Все это были очень тревожные звонки о состоянии Русской группы. Участились случаи увольнения даже офицеров среднего звена. Положение для нечаевцев спасало то, что уходившие из наемников «насовсем и окончательно» офицеры, как это сделал, например, в июле того же года есаул Пастухин, вновь возвращались туда[285], и это происходило с ним несколько раз. Так, записавшись в отряд Нечаева 12 марта 1926 г., он уволился оттуда уже 30 июля того же года. Многократные увольнения и возвращения, фиксированные в документах, ввели в заблуждение некоторых историков. Так, А. В. Окороков пишет об уходе Пастухина, но не пишет, что он позже возвращался в отряд и окончательно уволился лишь в 1928 г.[286] Возвращения бывших наемников в строй были связаны с тем, что «на гражданке» они не могли получить тех денег, которые зарабатывали кровью на китайской службе. То же самое происходило и с дезертирами-солдатами. Покрутившись «на воле» и увидев, что никуда не могут устроиться, они возвращались в свои части, зная, что им угрожает за дезертирство в мирное время наказание в три с половиной года тюрьмы[287].
Если учесть начавшиеся задержки жалованья, невыплаты пособий семьям убитых и раненых и постепенно усиливающееся во многом по этой причине дезертирство[288], то станет понятным то, что перед командованием остро встал вопрос разрешения этих проблем, от чего зависел успех дальнейших операций и само существование Северной коалиции.

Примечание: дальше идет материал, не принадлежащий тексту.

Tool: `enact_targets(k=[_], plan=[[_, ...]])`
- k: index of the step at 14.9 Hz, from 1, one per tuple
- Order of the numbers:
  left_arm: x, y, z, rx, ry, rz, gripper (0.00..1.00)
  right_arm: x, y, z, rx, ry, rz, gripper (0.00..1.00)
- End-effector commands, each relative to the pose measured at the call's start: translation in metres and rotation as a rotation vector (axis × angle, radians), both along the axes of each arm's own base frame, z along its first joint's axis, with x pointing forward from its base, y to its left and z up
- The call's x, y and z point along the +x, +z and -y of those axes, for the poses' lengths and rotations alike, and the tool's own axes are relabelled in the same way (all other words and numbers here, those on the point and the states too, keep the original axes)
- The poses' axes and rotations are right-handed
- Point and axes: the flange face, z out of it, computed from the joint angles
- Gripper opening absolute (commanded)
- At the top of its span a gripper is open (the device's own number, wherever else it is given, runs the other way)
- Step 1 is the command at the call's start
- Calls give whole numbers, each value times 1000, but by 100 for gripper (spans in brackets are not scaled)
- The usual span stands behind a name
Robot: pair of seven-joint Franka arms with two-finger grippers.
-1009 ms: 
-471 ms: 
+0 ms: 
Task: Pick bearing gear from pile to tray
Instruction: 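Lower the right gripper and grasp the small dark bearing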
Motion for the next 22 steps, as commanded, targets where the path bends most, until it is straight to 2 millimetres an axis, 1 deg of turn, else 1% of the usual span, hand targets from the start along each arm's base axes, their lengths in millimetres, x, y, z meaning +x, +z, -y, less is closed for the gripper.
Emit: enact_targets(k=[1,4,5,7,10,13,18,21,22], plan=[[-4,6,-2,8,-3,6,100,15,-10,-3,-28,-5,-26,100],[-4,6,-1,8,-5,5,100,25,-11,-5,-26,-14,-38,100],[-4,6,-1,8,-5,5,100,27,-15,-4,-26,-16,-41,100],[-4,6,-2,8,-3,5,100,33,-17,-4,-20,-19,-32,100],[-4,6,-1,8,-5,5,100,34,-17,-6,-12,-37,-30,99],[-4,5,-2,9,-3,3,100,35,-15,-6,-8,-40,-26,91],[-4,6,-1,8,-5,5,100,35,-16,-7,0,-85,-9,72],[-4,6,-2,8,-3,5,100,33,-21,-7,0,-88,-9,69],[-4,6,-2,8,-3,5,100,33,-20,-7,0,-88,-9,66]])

Долговременные задержки денег, по признанию Чжан Цзучана, были вызваны подготовкой к войне с Гоминьданом. Маршал выступил по этому поводу перед русскими, которые начали роптать, и объяснял то, что они начали голодать, «временными трудностями». Однако отсутствие денег было вызвано и махинациями отдельных русских начальников, слухи о чем были донесены Чжан Цзучану, который назначил по этому поводу комиссию для разбирательства[289].
Китайские маршалы, продолжая между собой войну, просмотрели новую силу, которая вызрела против них на юге. Уже в мае 1925 г., за полгода до этого, в Китае началась национальная революция. Целью ее было восстановление единства и суверенных прав Китая над своей территорией, а в числе главных врагов этого процесса рисовались «маршалы». Уже тогда на юге Китая началась подготовка к решительной борьбе с ними. При содействии СССР партия Гоминьдан во главе с Чан Кайши стала готовиться к решительной схватке с милитаристами, которые серьезно не рассматривали Гоминьдан и считали Чан Кайши новым «маршалом-выскочкой», а потому продолжили грызню между собой вместо того, чтобы всеми силами обрушиться на него. Примером здесь им мог бы послужить У Пэйфу, неоднократно одерживавший победы над Чан Кайши. Пока Чан Кайши накапливал силы, маршалы тем временем тратили их в ожесточенной борьбе между собой. Накануне столкновения с Гоминьданом маршалы, опомнившись, когда уже было поздно, пытались вместе с Северной коалицией создать военный союз против Гоминьдана, куда вошли Сун Чуанфан и У Пэйфу[290]. Однако если полтора года назад они могли без особого труда покончить с Чан Кайши, то теперь перед ними был мощный противник, борьба против которого обещала быть долгой и кровавой.